Der Freund aus einem anderen Holz
Vor 5 Tagen•11:31
Zwei Männer. Ein Brief. Und zwei völlig verschiedene Reaktionen. In der letzten Episode haben wir in ein von Neid vergiftetes Labor geblickt. Heute reisen wir an einen Ort voller Wärme, Loyalität und lebenslanger Verbundenheit. Als Wilhelm Conrad Röntgen am 1. Januar 1896 seine Entdeckung verschickt, landet der Brief auch bei einem ganz besonderen Schweizer: Ludwig Zehnder. Er erhält nicht nur irgendeine Nachricht, sondern einen Originalabzug von Berthas berühmter Hand – und reagiert mit reiner, ungetrübter Mitfreude. In dieser Folge von Glow in the Dark erzählt euch Ray die Geschichte eines genialen Erfinders, treuen Wegbegleiters und Retters: Der Beinahe-Moment: Wie Ludwig Zehnder die Röntgenstrahlen fast schon fünf Jahre vor ihrer Entdeckung im Labor aufblitzen sah. Das Mach-Zehnder-Interferometer: Ein genialer Coup aus dem Jahr 1891, dessen Prinzip heute in unseren Glasfaserkabeln und Quantencomputern steckt.
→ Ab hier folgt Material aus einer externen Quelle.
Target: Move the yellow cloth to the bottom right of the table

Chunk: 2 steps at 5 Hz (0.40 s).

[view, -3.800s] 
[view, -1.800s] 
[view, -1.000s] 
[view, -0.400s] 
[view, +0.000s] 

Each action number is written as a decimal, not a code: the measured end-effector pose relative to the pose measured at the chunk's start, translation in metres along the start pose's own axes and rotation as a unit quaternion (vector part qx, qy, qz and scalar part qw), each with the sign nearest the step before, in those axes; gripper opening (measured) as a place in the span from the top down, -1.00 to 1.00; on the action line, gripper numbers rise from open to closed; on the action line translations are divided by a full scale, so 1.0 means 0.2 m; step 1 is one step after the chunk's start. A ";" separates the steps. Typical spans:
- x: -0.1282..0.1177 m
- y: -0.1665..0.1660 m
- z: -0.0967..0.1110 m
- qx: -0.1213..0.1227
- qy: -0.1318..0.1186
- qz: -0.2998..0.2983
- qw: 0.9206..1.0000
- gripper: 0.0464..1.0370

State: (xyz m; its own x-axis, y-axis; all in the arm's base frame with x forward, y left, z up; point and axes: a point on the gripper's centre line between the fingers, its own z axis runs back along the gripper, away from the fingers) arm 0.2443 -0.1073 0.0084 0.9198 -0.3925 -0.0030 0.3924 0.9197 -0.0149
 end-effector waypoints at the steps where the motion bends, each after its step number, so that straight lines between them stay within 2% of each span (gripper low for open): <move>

Das erste Ganzkörper-Mosaik: Wie Zehnder den ersten Menschen der Geschichte Stück für Stück von Kopf bis Fuß durchleuchtete. Der Retter von Röntgens Stimme: Warum wir heute überhaupt so viel über den privaten, verschlossenen Röntgen wissen – und warum Zehnder dafür einen letzten Wunsch seines Freundes brechen musste. Eine Folge über die wohl schönste Prüfung des Charakters: Wie wir auf das Glück eines anderen reagieren.